Title: Climate Change and Pacific Islander Life
Human-caused climate change is a major factor affecting Pacific islander life. The causes and impacts of climate change must be addressed, but not at the expense of other social and environmental challenges. To do so, policymakers must go beyond initiatives such as “loss and damage” to avoid creating further problems.
Pacific Islanders
The Pacific Ocean covers nearly a third of the Earth’s surface with diverse islands scattered throughout, from active volcanoes to coral atolls. Pacific island countries range from Papua New Guinea, which is larger in area and population than New Zealand, to Tuvalu, with a mere 26 square kilometers of land and 11,000 to 12,000 people. Pacific islander peoples speak hundreds of languages, have millennia-long histories, and possess a deep understanding of their environments and livelihoods.
The Impact of Climate Change
Human-caused climate change is severely affecting the Pacific, from more intense tropical cyclones to changing floods and droughts. Sea level is rising, the ocean is acidifying, and the water’s surface temperature is increasing. Coral reef destruction and shifting locations of marine species have impacted ecosystems. Encroaching saltwater contaminates freshwater supplies and makes some islands unsuitable for typical agriculture.
As the environment changes, local knowledges and traditional livelihoods are becoming outdated in certain areas.

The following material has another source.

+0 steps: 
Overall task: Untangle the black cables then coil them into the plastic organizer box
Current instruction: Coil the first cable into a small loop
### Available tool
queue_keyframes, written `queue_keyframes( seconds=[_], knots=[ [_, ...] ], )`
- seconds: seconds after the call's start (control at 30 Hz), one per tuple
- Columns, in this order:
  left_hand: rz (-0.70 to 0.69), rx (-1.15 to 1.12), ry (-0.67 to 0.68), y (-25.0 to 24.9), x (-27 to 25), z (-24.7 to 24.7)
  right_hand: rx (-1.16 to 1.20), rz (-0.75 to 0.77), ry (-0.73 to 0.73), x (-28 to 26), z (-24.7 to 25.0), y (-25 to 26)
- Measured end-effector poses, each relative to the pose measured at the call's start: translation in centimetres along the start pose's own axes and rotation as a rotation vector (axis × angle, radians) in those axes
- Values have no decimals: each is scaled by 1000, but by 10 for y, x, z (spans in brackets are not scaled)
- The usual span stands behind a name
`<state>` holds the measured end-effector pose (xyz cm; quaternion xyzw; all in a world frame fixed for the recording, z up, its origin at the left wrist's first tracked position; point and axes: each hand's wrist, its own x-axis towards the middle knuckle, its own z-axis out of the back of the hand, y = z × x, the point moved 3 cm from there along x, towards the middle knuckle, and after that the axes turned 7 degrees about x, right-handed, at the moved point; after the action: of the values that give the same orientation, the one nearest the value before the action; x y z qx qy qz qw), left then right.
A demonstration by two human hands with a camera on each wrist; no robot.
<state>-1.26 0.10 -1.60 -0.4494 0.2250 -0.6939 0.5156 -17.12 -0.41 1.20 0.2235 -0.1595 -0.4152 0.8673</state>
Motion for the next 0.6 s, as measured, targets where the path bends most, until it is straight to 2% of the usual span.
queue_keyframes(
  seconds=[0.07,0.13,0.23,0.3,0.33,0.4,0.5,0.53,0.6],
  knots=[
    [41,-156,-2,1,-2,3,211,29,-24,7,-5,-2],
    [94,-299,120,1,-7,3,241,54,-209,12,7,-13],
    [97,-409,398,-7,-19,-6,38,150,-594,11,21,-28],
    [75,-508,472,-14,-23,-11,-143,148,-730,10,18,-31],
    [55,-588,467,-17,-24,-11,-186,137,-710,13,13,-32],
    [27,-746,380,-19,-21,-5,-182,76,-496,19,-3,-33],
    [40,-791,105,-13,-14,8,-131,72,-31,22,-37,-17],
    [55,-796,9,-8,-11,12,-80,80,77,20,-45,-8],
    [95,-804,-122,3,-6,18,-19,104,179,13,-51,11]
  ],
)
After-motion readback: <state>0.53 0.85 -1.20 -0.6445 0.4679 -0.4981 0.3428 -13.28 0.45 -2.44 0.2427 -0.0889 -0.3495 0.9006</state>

Significant adjustments are needed to sustain water and food supplies without more imports, especially to maintain fishing and agriculture-based livelihoods.
Many Pacific island communities are sustained by residents migrating (temporarily or permanently) and sending back remittances. If islanders cannot adjust quickly enough to climate change’s short and long-term impacts, more people might have to move. While this could increase remittances and reduce stress on local resources, if too many migrate, communities could lose viability, potentially not having enough children for local schools.
Additionally, Official Development Assistance (ODA)—development aid given from one government to other countries—comprises a large proportion of many island countries’ revenues. As climate change increasingly dominates some donors’ agendas, Pacific islands might receive more ODA, augmenting their aid dependency. In Kiribati, the focus on climate change distracts from people’s daily concerns, diverges from their lived reality, and forces them into highlighting climate change for obtaining assistance.
Much of this money misses its target. The UN highlighted the trend of illicit financial flows in island states, explaining that “of the top 10 countries with the highest illicit flows to GDP ratio, four are small island countries.” Twenty-one percent of the world’s illicit financial outflows come from “small island least developed countries.” Many island states have the money to address climate change on their own but choose not to use it. Increased ODA might simply increase corruption.
Tourism produces lucrative livelihoods for many Pacific islanders yet also exploits local peoples and overuses resources. Major changes to the environments that tourists enjoy, such as beaches and coral reefs, have fostered concerns that climate change might hurt tourism revenues. Tourism may also decline as many realize its detrimental impacts.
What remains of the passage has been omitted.